Two years later, it's time for the next step: TV advertising.

Four new spots, airing nationally, are fairly traditional 30-second set pieces, but retain the brand's irreverent spirit with mock violence and other zany humor in hyperbolically illustrating the frustrations of buying razors at the store (e.g., they're expensive, and locked up like King Tut's treasure).

"The first video was an introduction to the core service," said Dubin. "But we always wanted to tell this other story, and have a bit of fun with it."



COPYWRITING: All four spots, written by Dubin and in-house creative director Alec Brownstein, are showdowns between razor-buying heroes and razor-selling villains at a convenience store.

Two focus on the exorbitant price of store-bought razors—one man doesn't have enough, so he gives his clothes away as well; another gets literally beat up by the price by a boxing glove hidden in the sales counter. The other two focus on what Dubin calls the "razor fortress"—the locked case where shaving supplies are kept to prevent shoplifting. Customers who dare cross the threshold end up getting tased or shot with a tranquilizer dart.

"It's rooted in truths.
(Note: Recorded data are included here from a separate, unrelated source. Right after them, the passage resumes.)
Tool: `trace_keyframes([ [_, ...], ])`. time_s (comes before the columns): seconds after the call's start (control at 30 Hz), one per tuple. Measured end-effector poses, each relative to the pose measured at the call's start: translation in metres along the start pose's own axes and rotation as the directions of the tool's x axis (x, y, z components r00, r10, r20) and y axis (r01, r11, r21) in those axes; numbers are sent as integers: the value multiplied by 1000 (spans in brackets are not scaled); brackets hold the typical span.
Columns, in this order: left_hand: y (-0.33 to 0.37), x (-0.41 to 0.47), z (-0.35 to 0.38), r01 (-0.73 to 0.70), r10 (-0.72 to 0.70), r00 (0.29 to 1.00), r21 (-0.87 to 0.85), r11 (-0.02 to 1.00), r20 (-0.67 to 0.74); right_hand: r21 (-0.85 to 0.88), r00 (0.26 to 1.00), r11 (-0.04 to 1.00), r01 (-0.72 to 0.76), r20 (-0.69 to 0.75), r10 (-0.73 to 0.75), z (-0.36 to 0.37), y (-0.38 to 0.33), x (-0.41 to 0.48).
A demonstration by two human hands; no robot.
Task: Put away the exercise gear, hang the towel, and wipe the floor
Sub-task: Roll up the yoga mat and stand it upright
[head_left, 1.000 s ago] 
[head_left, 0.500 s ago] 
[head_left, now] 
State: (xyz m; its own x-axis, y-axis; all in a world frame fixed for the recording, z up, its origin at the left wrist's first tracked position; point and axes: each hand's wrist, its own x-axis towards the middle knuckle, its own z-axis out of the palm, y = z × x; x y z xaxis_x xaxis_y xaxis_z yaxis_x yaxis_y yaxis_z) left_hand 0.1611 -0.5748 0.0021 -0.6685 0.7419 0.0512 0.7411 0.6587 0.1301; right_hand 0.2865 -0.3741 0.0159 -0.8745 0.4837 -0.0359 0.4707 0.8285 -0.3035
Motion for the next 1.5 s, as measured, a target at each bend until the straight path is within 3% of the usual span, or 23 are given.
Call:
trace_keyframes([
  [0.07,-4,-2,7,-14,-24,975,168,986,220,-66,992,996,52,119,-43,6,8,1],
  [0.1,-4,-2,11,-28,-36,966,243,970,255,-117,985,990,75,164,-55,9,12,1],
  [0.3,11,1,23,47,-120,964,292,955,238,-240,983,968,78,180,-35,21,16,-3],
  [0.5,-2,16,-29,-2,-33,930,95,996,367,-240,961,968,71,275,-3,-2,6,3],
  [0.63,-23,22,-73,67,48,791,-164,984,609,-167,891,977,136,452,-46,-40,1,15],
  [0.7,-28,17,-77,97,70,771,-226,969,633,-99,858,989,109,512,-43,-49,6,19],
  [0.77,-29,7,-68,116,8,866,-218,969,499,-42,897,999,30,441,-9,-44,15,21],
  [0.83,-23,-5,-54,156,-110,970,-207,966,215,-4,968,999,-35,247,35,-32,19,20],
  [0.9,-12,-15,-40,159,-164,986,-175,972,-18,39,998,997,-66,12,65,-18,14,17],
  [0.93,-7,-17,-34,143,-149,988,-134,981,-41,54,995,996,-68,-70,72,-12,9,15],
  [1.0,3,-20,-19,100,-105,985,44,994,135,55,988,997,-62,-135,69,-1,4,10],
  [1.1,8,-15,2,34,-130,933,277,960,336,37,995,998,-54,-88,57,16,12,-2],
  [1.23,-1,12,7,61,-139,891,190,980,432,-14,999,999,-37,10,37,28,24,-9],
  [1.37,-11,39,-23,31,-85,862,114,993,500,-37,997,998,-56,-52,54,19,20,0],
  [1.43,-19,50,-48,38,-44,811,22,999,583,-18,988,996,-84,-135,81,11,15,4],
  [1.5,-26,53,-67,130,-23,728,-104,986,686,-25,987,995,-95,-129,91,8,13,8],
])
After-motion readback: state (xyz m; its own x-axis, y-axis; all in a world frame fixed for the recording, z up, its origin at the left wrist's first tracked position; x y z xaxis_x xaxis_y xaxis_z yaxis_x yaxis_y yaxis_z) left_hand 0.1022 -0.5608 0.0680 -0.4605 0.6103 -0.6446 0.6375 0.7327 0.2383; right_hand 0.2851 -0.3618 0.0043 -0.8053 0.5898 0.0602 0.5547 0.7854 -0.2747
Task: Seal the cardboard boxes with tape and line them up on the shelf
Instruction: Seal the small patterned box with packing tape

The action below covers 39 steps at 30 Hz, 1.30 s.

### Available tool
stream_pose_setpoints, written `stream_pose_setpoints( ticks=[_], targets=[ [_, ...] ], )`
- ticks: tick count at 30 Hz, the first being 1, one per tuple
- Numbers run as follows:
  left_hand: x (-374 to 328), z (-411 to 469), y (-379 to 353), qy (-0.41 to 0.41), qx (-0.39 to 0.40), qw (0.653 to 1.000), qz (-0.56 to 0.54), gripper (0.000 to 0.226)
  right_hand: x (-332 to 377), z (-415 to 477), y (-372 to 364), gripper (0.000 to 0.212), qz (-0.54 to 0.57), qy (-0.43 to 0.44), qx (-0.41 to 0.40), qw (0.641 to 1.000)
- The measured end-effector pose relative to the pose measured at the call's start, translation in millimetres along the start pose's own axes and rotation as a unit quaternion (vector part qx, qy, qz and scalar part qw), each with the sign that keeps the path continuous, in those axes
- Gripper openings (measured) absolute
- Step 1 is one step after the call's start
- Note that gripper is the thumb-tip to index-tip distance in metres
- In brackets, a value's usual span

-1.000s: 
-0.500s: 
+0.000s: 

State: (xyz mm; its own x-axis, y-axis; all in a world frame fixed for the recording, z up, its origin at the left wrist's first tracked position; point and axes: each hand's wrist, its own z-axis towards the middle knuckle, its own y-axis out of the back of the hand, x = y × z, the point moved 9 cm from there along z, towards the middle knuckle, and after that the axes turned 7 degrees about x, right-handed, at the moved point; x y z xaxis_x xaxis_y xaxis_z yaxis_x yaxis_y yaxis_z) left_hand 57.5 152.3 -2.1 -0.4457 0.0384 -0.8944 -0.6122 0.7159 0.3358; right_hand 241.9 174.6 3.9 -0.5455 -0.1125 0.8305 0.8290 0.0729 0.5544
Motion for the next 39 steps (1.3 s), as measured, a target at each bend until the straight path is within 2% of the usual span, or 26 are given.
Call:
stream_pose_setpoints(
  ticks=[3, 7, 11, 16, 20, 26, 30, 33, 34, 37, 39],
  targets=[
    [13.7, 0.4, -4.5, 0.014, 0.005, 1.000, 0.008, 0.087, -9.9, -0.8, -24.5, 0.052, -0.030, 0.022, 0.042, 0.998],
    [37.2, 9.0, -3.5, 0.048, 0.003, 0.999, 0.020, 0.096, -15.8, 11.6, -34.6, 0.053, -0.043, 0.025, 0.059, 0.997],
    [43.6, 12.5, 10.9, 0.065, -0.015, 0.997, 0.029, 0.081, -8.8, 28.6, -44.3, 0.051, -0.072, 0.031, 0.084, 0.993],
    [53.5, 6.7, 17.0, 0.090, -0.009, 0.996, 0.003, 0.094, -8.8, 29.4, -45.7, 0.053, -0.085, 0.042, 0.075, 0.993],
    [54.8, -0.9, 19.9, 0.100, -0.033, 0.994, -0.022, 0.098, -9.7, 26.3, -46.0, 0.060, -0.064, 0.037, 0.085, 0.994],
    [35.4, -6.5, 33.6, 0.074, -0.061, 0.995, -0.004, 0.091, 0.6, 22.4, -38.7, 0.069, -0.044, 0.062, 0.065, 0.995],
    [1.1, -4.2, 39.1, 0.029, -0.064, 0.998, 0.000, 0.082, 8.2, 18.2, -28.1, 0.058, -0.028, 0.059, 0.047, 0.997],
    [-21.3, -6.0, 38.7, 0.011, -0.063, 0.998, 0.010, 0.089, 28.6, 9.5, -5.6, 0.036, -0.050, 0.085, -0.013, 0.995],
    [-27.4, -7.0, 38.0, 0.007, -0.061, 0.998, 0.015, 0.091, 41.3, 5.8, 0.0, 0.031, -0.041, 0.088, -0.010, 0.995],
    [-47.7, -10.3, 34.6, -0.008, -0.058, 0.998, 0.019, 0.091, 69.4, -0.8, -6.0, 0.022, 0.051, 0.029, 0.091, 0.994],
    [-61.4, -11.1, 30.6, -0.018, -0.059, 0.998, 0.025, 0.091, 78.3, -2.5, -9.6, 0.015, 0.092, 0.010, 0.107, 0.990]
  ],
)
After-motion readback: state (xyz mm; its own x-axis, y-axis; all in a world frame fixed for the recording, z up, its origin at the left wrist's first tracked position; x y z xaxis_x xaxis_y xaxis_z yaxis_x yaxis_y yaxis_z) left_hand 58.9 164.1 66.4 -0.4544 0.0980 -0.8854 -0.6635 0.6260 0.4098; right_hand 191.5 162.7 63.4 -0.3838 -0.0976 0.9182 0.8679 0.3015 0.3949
It is frustrating. It is expensive," Dubin said of the plots. "It's a heightening of reality. If these stores are willing to do this, what else are they willing to do? Maybe they're willing to tranquilize you with a dart."

Dubin himself appears at the end of each spot to deliver a few quick lines that tie things together. "It's almost like they don't want you to buy their razors. Well, I want you to buy mine," he says in one.

Over stop-motion footage of razors behind packed up for delivery, Dubin adds in voiceover: "DollarShaveClub.com delivers amazing razors for just a few bucks."



FILMING/ART DIRECTION: Steve Miller of Radical Media, which co-produced the campaign with Zebra, shot the ads in Cranford, N.J., over three days.

"We had worked with my friend Lucia [Aniello] on the original video, who has gone on to direct Broad City on Comedy Central," said Dubin. "We wanted to change things up, but work with the same caliber of talent."

There's a drabness to the look of the convenience store, though that's more about set design than color grade. "A lot of comedy these days has a desaturated, cold look. We opted to go the other way," said Zebra founder Linda Rafoss.



TALENT: Despite the hyperbole, Dubin wanted actors who could do subtle comedy. "There's a lot of humor in the expressions. There's not a lot of big performances, though there are a couple of big jokes," he said.

Dubin did improv comedy in New York years ago, and knew a few of the actors from that.

It was also important that Dubin appear—or rather, the character he calls "Mike the spokesman"—for the sake of consistency and relatability.

"Dollar Shave Club wants to speak to you in an everyday voice," he said. "Using a celebrity is not who we are. Tonally, it's important to remind people, here's a guy who's just like you, finding a solution to a real problem."

SOUND: It's mostly elevator music, which adds to the ennui, punctuated by violent sound design around the physical comedy.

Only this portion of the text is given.